DATA Block Start
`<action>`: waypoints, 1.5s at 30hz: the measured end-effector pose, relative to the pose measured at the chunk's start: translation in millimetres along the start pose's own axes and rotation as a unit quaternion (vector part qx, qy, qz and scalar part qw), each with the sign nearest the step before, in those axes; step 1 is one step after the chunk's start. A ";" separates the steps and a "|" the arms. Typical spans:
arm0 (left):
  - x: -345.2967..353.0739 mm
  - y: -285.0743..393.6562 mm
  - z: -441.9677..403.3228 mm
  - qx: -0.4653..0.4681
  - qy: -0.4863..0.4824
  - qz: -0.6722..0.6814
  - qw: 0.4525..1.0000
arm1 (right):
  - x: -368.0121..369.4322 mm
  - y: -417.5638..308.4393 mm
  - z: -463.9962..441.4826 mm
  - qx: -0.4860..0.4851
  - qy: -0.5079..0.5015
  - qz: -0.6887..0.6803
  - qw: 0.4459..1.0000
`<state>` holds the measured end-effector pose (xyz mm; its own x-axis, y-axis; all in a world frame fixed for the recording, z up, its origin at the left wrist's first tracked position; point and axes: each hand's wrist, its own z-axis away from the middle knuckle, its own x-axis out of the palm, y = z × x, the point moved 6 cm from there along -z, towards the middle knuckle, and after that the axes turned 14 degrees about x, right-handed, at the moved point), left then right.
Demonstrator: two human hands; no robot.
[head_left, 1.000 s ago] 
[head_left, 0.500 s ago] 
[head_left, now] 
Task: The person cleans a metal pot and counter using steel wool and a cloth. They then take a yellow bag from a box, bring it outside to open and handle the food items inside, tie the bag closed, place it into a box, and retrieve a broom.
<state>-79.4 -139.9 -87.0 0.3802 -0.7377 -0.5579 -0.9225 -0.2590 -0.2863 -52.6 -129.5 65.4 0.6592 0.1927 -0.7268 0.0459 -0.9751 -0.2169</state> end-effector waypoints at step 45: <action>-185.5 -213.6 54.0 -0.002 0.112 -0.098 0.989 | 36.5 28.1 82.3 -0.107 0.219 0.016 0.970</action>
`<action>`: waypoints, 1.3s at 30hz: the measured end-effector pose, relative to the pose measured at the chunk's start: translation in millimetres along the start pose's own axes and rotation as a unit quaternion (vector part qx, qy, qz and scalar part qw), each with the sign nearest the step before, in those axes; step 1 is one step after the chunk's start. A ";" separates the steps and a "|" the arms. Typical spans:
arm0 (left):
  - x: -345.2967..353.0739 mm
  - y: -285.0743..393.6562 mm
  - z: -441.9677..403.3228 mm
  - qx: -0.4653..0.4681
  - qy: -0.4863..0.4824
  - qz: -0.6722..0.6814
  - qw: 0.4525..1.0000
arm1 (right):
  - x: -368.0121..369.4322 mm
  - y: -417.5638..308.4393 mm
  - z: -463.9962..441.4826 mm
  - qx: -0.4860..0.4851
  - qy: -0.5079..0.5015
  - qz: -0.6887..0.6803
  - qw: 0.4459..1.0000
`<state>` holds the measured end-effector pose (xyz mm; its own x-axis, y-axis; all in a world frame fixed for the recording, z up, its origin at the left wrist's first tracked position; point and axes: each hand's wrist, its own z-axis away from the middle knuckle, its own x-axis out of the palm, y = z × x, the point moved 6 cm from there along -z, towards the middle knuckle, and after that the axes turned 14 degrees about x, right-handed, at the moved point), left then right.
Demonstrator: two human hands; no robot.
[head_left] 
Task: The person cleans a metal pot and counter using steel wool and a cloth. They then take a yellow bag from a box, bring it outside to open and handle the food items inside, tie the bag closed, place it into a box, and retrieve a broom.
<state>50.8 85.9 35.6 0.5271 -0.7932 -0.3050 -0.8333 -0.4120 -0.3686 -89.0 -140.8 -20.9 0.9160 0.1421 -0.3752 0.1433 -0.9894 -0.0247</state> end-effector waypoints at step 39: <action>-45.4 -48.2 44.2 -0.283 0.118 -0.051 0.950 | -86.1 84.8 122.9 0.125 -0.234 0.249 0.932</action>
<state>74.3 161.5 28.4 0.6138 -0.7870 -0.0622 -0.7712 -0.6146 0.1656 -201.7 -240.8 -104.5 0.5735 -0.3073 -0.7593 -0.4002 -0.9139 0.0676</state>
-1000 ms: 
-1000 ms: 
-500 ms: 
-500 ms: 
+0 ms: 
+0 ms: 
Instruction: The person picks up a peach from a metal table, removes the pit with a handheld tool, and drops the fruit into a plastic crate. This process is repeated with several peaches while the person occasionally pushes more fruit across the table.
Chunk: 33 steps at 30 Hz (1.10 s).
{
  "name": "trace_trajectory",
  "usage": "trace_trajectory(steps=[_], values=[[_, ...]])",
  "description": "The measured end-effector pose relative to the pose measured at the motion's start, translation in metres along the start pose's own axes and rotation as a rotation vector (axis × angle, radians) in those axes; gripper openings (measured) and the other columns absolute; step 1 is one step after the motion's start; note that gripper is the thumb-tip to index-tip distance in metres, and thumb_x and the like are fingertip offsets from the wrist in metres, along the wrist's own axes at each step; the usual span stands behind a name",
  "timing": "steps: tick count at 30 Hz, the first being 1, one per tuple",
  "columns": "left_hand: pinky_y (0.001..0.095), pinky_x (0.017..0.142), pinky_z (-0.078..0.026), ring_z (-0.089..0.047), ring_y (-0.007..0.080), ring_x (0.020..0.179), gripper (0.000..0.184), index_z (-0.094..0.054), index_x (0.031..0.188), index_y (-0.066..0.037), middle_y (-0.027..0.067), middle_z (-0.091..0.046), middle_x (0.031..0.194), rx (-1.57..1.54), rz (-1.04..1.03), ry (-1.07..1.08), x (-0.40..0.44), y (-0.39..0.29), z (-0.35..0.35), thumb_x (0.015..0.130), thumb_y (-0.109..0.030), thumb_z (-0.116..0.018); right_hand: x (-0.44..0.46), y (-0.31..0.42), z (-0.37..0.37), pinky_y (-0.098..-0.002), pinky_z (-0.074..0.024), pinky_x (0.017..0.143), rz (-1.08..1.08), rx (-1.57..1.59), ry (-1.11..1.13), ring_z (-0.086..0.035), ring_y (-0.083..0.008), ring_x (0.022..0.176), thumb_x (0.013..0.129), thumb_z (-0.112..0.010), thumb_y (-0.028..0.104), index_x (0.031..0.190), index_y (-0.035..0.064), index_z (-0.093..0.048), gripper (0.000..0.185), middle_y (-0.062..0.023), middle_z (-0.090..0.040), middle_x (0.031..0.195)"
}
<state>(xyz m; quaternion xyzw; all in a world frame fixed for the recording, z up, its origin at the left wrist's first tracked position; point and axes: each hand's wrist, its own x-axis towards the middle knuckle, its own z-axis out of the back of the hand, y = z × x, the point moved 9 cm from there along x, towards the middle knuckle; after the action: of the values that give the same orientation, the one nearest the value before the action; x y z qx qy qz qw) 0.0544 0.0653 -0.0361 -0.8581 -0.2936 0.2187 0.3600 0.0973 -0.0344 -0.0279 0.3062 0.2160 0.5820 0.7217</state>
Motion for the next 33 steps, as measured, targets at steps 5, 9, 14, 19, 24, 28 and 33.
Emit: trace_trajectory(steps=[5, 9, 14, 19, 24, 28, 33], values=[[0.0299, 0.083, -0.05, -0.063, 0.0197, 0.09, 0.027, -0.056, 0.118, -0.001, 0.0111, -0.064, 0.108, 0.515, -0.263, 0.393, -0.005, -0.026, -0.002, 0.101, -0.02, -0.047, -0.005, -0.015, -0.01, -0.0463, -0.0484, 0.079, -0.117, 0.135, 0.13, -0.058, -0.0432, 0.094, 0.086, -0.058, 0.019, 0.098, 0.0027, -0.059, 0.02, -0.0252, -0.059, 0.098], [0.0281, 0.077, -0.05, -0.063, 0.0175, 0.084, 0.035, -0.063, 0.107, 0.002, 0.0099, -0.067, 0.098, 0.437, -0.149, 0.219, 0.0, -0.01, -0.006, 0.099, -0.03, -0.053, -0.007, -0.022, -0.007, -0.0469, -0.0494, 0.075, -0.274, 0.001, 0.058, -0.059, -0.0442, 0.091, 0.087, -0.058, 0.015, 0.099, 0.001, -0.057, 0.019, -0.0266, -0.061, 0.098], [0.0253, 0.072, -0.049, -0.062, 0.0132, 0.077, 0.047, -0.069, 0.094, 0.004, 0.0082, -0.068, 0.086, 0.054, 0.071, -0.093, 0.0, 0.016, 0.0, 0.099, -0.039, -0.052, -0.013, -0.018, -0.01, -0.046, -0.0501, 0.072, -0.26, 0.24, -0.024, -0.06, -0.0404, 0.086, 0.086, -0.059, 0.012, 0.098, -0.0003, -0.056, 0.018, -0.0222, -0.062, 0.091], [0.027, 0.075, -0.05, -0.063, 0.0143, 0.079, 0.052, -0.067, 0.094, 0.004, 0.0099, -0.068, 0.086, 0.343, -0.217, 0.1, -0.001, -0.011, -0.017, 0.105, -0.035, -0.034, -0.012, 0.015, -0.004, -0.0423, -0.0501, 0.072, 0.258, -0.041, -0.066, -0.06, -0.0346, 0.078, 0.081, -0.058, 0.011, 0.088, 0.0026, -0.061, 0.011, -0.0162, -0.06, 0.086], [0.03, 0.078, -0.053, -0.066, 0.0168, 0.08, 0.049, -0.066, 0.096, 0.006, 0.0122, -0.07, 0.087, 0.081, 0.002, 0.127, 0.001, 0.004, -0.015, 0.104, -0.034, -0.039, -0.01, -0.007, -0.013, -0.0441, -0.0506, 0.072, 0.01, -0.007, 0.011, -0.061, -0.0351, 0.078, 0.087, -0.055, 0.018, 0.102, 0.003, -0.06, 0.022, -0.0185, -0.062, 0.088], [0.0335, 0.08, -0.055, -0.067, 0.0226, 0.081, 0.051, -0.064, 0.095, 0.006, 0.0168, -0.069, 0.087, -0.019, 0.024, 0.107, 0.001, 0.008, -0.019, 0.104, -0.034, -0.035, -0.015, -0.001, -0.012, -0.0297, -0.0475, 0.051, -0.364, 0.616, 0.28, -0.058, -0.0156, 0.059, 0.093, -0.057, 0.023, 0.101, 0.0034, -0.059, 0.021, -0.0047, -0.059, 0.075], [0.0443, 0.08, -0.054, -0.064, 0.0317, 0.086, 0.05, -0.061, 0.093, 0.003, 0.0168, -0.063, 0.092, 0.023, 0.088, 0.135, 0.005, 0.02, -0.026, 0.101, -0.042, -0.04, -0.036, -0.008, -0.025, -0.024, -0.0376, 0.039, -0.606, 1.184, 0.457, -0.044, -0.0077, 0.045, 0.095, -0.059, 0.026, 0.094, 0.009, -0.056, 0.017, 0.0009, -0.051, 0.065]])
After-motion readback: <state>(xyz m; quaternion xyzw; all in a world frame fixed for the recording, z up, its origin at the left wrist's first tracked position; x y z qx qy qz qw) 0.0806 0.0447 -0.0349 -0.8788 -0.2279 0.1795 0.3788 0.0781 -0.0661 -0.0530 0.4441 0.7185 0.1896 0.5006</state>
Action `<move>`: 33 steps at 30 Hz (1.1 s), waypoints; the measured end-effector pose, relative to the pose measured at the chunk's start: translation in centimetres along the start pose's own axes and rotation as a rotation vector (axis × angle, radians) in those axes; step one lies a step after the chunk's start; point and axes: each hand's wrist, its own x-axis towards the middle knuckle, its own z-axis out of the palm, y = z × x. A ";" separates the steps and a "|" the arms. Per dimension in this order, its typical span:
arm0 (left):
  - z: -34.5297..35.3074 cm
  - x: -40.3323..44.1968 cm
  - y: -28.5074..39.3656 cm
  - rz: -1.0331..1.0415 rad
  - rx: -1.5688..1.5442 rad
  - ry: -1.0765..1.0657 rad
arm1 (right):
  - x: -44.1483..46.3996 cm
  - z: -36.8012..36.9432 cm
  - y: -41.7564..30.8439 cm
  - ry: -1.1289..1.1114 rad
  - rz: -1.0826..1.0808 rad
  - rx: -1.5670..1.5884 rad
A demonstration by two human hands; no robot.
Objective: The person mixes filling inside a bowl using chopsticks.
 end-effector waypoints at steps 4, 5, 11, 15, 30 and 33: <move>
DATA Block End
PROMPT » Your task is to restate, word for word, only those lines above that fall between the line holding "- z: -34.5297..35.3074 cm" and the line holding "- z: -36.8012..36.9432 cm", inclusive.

EXERCISE OUTPUT »
  - z: -34.5297..35.3074 cm
  - x: -40.3323..44.1968 cm
  - y: -28.5074..39.3656 cm
  - rz: -1.0331..1.0415 rad
  - rx: -1.5688..1.5442 rad
  - ry: -1.0765..1.0657 rad
arm1 (right):
  - x: -44.1483..46.3996 cm
  - z: -36.8012..36.9432 cm

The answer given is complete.